Divenuto così una portentosa sintesi tra macchina e unità cibernetiche, Caster rimane però vittima di uno dei classici rischi che il cinema di fantascienza classico ha sempre indicato ogni qual volta ha trattato il tema sdrucciolevole di intelligenze superiori incapaci di controllare il proprio strapotere nel momento in cui l’ausilio cibernetico le converte in potenziali dominatori. E cioè l’effetto collaterale del sentirsi intoccabili soffrendo quindi di un inevitabile delirio di onnipotenza. Cosa che appunto accade anche al protagonista del film di Pfister, il quale ne rimane vittima convertendosi così in una minaccia per l’intera collettività.
Interpretato da un cast di primissimo piano (con accanto a un finalmente redivivo Johnny Depp una serie di soliti noti dei film di Nolan tra cui vi sono Rebecca Hall, Cillian Murphy, Morgan Freeman insieme alla new entry di Paul Bettany), questo esordio registico di Pfister — pur con qualche semplificazione e facilonerie scientifiche di troppo — dimostra come non sempre i giocattoloni tecnologici debbano per forza essere soltanto blockbuster con budget faraonici senza però alcun tipo di costrutto e contenuti sotto la scorza fracassona degli effetti speciali.
Che qui certo non mancano (strepitose le scene in cui si mostra che miracoli possa fare la nanotecnologia nella cura di affezioni oggi giorno letali) ma che risultano un semplice strumento per raccontare — con apprezzabile senso del chiaroscuro narrativo che permette di evitare il classico manicheismo USA nella divisione infantile tra buoni e cattivi — una vicenda che ha il coraggio di riflettere su un tema tanto affascinante e complesso ma anche sulle conseguenze pratiche che la cattiva gestione di tale fusione potrebbe eventualmente comportare qualora e quando fosse messa in pratica.

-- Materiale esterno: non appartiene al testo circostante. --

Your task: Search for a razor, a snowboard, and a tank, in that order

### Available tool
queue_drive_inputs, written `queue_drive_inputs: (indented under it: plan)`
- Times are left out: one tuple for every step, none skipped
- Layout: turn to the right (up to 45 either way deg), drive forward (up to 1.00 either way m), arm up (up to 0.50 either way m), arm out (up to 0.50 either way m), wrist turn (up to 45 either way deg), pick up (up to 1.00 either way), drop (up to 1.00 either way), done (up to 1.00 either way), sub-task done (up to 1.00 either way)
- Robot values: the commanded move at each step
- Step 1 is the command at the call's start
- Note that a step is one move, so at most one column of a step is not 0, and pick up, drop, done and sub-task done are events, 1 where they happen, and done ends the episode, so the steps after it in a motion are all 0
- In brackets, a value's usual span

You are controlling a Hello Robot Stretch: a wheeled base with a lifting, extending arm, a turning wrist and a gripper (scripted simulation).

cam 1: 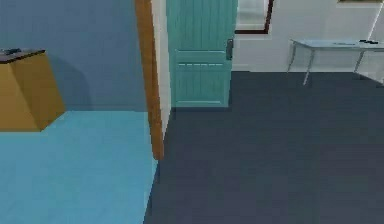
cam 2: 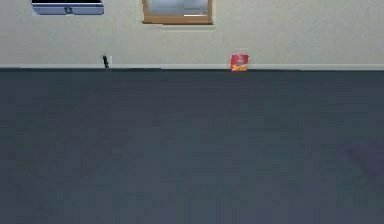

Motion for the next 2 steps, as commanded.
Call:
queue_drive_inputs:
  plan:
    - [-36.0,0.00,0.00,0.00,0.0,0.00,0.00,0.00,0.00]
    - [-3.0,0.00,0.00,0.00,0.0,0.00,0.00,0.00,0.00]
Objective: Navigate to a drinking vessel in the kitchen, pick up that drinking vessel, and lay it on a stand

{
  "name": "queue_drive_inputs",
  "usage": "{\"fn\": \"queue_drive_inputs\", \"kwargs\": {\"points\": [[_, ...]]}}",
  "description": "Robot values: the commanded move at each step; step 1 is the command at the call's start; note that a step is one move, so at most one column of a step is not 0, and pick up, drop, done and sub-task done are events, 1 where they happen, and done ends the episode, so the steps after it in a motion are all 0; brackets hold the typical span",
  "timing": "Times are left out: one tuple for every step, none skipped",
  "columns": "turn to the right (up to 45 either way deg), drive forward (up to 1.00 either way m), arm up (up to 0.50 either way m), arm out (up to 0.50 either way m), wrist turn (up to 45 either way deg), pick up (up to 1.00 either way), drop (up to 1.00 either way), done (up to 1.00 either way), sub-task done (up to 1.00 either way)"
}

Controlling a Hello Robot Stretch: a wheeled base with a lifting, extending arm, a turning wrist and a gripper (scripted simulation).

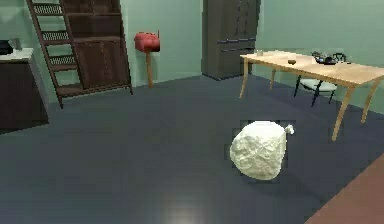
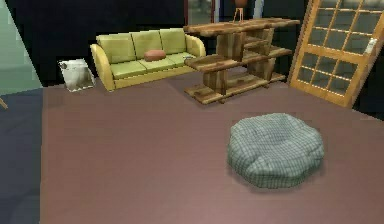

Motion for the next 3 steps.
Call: {"fn": "queue_drive_inputs", "kwargs": {"points": [[-6.0,0.00,0.00,0.00,0.0,0.00,0.00,0.00,0.00],[0.0,1.00,0.00,0.00,0.0,0.00,0.00,0.00,0.00],[-6.0,0.00,0.00,0.00,0.0,0.00,0.00,0.00,0.00]]}}
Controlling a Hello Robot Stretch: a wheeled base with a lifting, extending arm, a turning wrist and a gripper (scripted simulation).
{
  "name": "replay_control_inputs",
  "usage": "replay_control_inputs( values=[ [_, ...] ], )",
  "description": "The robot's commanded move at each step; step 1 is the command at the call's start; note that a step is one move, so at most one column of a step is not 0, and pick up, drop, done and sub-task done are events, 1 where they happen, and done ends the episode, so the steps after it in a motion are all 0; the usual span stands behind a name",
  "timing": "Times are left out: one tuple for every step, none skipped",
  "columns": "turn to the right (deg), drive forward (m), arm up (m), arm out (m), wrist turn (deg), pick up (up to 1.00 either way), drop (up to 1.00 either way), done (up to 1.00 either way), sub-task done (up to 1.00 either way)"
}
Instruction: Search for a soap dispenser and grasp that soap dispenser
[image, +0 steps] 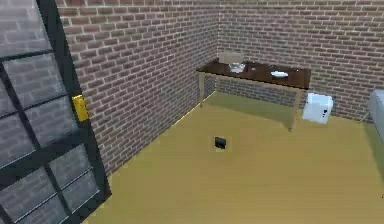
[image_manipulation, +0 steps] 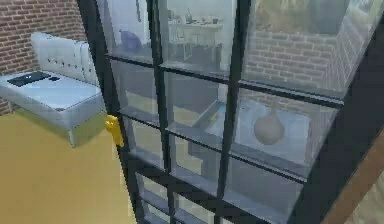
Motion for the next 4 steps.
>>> replay_control_inputs(
  values=[
    [-45.0, 0.00, 0.00, 0.00, 0.0, 0.00, 0.00, 0.00, 0.00],
    [-45.0, 0.00, 0.00, 0.00, 0.0, 0.00, 0.00, 0.00, 0.00],
    [-9.0, 0.00, 0.00, 0.00, 0.0, 0.00, 0.00, 0.00, 0.00],
    [0.0, 1.00, 0.00, 0.00, 0.0, 0.00, 0.00, 0.00, 0.00]
  ],
)
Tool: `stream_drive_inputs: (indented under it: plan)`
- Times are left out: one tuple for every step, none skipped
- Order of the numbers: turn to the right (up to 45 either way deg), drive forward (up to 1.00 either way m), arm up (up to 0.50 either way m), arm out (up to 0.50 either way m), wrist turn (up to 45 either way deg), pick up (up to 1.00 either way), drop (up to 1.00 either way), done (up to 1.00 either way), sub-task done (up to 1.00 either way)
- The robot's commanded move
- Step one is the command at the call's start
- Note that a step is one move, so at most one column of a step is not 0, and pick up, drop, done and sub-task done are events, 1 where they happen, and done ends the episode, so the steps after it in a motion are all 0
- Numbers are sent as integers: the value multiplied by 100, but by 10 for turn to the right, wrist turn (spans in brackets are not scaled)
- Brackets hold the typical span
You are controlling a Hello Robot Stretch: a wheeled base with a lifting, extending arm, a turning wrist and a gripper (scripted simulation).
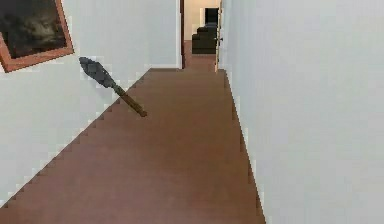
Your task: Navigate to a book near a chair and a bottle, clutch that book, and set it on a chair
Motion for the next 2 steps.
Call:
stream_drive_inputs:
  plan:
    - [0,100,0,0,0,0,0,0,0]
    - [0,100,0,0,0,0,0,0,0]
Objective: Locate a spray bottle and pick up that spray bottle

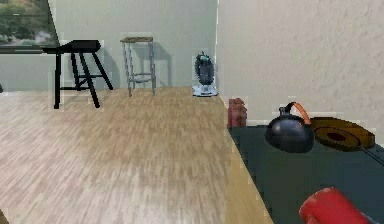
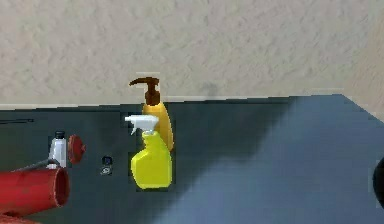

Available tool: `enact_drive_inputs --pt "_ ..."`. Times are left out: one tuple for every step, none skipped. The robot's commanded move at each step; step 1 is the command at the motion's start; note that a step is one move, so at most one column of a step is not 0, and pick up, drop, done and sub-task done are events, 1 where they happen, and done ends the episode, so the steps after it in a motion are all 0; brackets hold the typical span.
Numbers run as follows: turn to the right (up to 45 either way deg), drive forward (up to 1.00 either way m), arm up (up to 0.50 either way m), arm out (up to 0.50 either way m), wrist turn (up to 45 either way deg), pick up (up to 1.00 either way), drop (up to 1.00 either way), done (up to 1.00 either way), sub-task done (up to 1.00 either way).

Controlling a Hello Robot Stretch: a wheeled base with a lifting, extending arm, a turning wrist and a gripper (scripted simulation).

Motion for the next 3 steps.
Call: enact_drive_inputs --pt "0.0 0.00 0.38 0.00 0.0 0.00 0.00 0.00 0.00" --pt "0.0 0.00 0.00 0.08 0.0 0.00 0.00 0.00 0.00" --pt "0.0 0.00 0.00 0.00 45.0 0.00 0.00 0.00 0.00"
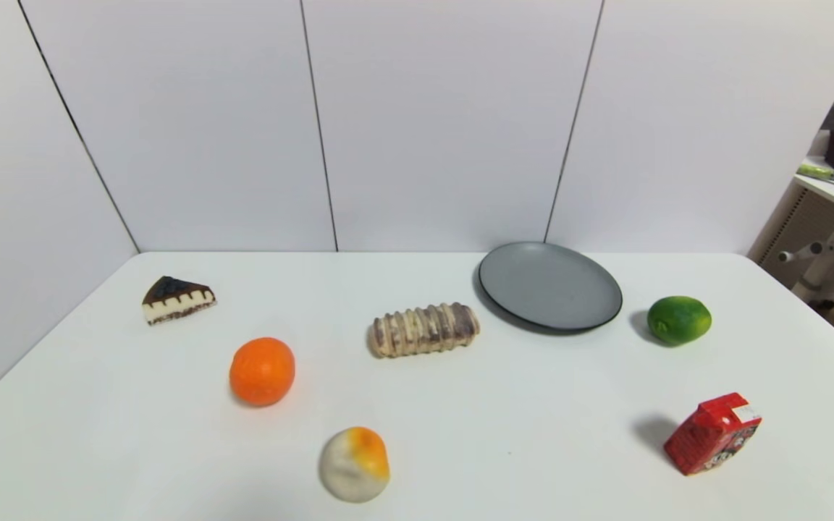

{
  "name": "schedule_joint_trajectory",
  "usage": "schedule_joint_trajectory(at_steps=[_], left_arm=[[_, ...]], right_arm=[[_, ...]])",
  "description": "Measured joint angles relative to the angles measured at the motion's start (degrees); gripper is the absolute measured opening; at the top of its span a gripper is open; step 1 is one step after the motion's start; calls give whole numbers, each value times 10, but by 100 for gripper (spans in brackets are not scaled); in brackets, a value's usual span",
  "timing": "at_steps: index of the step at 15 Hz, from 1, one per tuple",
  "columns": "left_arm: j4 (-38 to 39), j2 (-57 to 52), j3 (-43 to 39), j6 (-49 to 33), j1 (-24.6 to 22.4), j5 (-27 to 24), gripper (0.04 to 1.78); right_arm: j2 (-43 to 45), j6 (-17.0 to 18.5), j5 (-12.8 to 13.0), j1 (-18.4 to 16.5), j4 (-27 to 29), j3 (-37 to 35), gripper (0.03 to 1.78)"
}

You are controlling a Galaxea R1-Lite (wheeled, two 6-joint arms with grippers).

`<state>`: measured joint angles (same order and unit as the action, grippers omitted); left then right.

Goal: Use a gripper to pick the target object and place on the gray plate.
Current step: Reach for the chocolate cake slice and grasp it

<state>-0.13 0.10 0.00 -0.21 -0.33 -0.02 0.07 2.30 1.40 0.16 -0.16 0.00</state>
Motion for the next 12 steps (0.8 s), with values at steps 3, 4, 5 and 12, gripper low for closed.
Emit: schedule_joint_trajectory(at_steps=[3,4,5,12], left_arm=[[0,0,0,0,0,0,169],[-2,1,0,0,0,0,169],[-3,4,0,0,0,0,169],[-149,117,143,6,-3,-2,169]], right_arm=[[0,0,0,0,0,0,170],[0,0,0,0,0,0,170],[0,0,0,0,0,0,170],[0,0,0,0,0,0,170]])
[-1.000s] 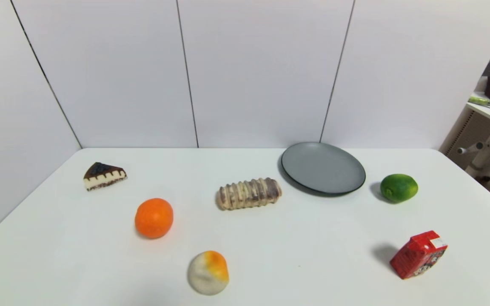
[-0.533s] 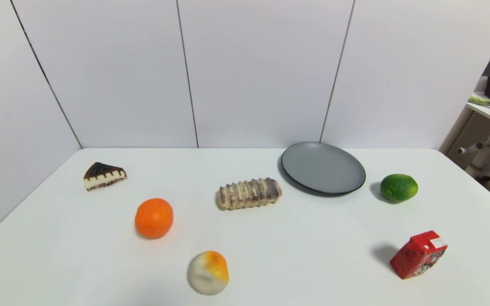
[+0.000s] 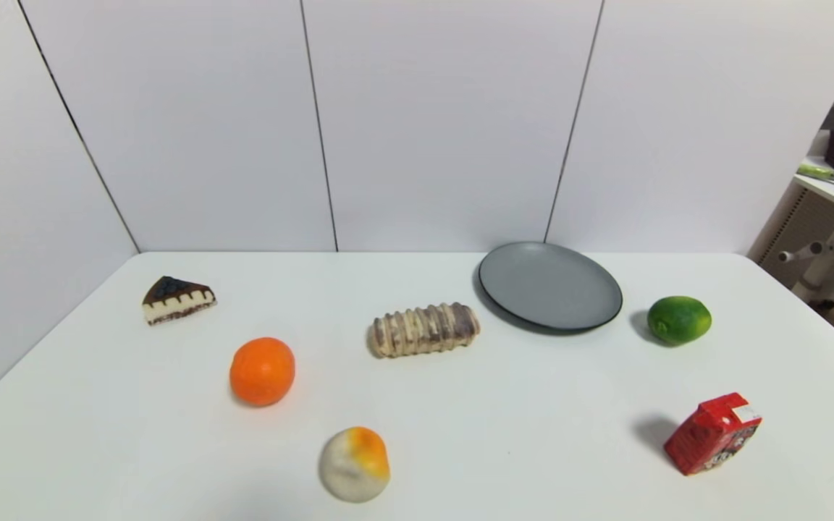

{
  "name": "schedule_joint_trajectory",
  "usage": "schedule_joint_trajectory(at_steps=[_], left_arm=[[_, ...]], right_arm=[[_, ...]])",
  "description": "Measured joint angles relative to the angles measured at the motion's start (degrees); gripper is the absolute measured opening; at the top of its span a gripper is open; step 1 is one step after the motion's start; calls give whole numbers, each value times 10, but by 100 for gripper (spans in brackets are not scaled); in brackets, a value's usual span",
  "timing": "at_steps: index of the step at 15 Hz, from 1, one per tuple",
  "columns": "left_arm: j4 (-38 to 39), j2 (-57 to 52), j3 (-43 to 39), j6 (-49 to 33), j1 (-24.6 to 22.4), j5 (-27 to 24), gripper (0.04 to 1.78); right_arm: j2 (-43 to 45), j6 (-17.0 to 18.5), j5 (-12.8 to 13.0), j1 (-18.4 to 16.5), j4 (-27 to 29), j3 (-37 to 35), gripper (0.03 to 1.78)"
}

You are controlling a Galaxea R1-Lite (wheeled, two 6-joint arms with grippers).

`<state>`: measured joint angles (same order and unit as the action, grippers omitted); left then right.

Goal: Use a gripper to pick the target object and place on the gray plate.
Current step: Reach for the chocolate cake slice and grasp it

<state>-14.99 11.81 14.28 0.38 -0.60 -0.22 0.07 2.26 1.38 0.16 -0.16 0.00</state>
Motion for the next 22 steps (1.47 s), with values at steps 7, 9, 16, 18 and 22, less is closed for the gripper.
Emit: schedule_joint_trajectory(at_steps=[7,9,16,18,22], left_arm=[[-103,304,275,5,-7,2,169],[-114,403,360,21,-13,2,169],[-124,741,685,237,-71,-19,169],[-126,825,762,321,-98,-65,169],[-131,960,848,467,-148,-209,169]], right_arm=[[0,0,0,0,0,0,170],[0,0,0,0,0,0,170],[0,0,0,0,0,0,170],[0,0,0,0,0,0,170],[0,0,0,0,0,0,170]])
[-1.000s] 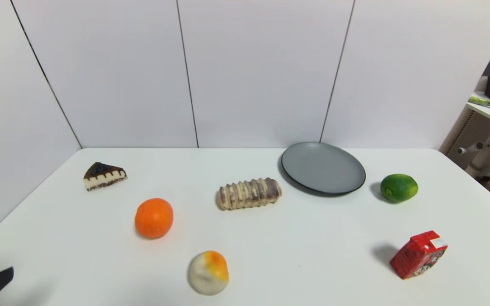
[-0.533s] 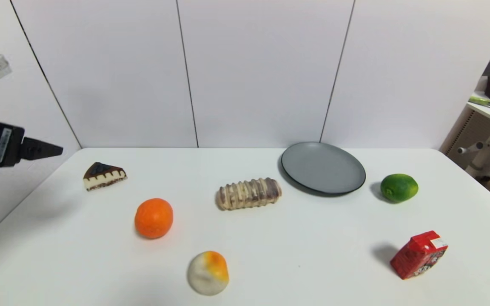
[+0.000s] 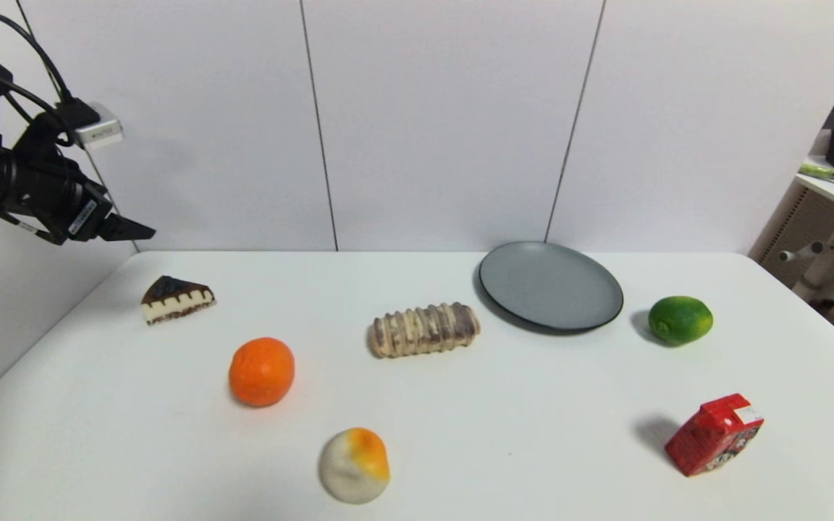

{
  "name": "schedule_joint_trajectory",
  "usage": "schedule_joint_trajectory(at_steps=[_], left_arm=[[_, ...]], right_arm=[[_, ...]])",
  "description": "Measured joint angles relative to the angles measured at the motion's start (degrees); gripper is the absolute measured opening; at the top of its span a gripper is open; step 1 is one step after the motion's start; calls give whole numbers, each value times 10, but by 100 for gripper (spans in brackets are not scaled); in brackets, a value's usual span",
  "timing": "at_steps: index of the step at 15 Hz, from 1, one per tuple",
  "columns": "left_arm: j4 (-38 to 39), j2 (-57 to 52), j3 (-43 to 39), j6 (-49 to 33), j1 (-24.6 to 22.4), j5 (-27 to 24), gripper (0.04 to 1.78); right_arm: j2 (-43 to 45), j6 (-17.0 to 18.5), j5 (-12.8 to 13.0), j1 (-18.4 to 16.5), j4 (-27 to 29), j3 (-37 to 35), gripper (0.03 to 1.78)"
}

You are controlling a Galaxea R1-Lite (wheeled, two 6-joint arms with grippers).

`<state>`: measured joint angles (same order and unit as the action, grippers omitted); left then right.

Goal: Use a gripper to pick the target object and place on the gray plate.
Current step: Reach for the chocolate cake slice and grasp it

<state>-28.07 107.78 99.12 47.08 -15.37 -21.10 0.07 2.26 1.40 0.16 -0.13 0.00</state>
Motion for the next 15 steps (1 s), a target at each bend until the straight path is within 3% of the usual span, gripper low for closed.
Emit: schedule_joint_trajectory(at_steps=[3,15], left_arm=[[-5,70,10,52,-18,-62,169],[-62,161,4,129,-28,-66,169]], right_arm=[[0,0,0,0,0,0,170],[0,0,0,0,0,0,170]])
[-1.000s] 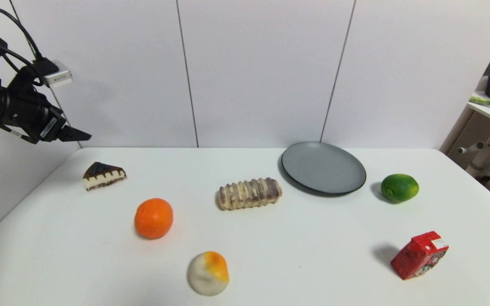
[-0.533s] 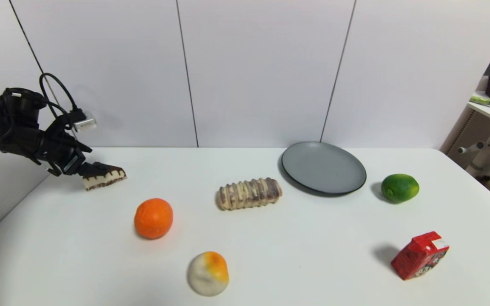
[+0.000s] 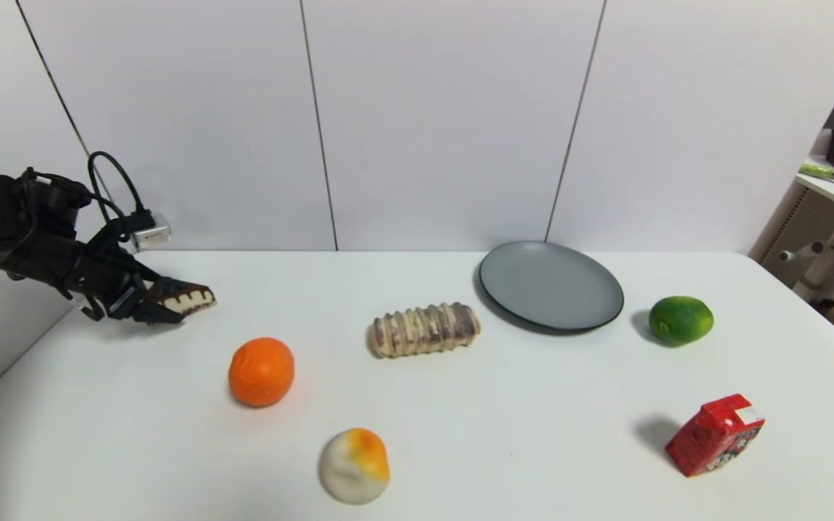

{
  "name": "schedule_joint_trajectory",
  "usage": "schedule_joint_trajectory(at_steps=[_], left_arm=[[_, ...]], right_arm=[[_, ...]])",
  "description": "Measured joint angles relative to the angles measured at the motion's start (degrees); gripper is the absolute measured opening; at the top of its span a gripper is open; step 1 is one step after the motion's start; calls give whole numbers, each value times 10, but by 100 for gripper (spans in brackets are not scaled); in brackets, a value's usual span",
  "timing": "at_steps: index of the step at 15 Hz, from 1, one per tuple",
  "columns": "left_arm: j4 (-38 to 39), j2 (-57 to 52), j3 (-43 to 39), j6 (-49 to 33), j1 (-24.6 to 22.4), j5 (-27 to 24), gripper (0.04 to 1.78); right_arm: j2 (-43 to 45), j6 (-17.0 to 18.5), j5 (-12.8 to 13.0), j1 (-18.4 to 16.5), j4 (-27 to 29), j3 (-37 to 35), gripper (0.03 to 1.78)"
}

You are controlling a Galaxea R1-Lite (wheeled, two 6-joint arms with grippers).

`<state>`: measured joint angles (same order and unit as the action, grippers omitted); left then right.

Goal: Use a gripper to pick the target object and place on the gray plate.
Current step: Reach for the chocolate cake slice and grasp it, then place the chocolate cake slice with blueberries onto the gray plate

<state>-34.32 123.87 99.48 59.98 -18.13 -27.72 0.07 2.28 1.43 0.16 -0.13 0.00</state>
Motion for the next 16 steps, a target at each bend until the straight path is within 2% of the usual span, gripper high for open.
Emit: schedule_joint_trajectory(at_steps=[5,8,10,13,16], left_arm=[[1,10,1,0,0,0,169],[4,15,5,0,0,1,123],[5,17,7,-1,0,0,99],[5,17,13,-1,0,0,78],[5,18,14,-3,0,-1,78]], right_arm=[[0,0,0,0,0,0,170],[0,0,0,0,0,0,170],[0,0,0,0,0,0,170],[0,0,0,0,0,0,170],[0,0,0,0,0,0,170]])
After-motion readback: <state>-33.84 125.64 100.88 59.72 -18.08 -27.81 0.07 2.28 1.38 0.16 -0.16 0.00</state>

Ciò non ostante e con tutte le buone intenzioni del caso, il film finisce per dimostrarsi incapace di scegliere tra le varie piste narrativamente contraddittorie che dissemina lungo il suo percorso (Caster è il Male assoluto o un’ipostasi del Bene possibile?), non riuscendo così ad aggiungere molto alla riflessione sul possibile conflitto tra l’evoluzione della tecnologia informatica e la possibilità di asservirne le sconfinate potenzialità alla mente umana a fin di bene. Senza che in sala si possa evitare di rivolgere un pensiero ad infinite altre opere dedicate allo stesso tema (su tutte il pur irrisolto A.I. di Spielberg) e si rifletta su quanto fossero realmente rivoluzionarie se paragonate a questo Transcendence.
Trama
Vittima di un attentato mortale che gli risparmia però la mente, uno scienziato all’avanguardia nella ricerca sull’intelligenza artificiale viene «collega» a un computer convertendosi così nella migliore applicazione pratica di una vita di ricerche nel campo. Ma ben presto il delirio di onnipotenza derivato dalla sintesi tra macchina e cervello umano lo porta a diventare una minaccia per l’intera collettività.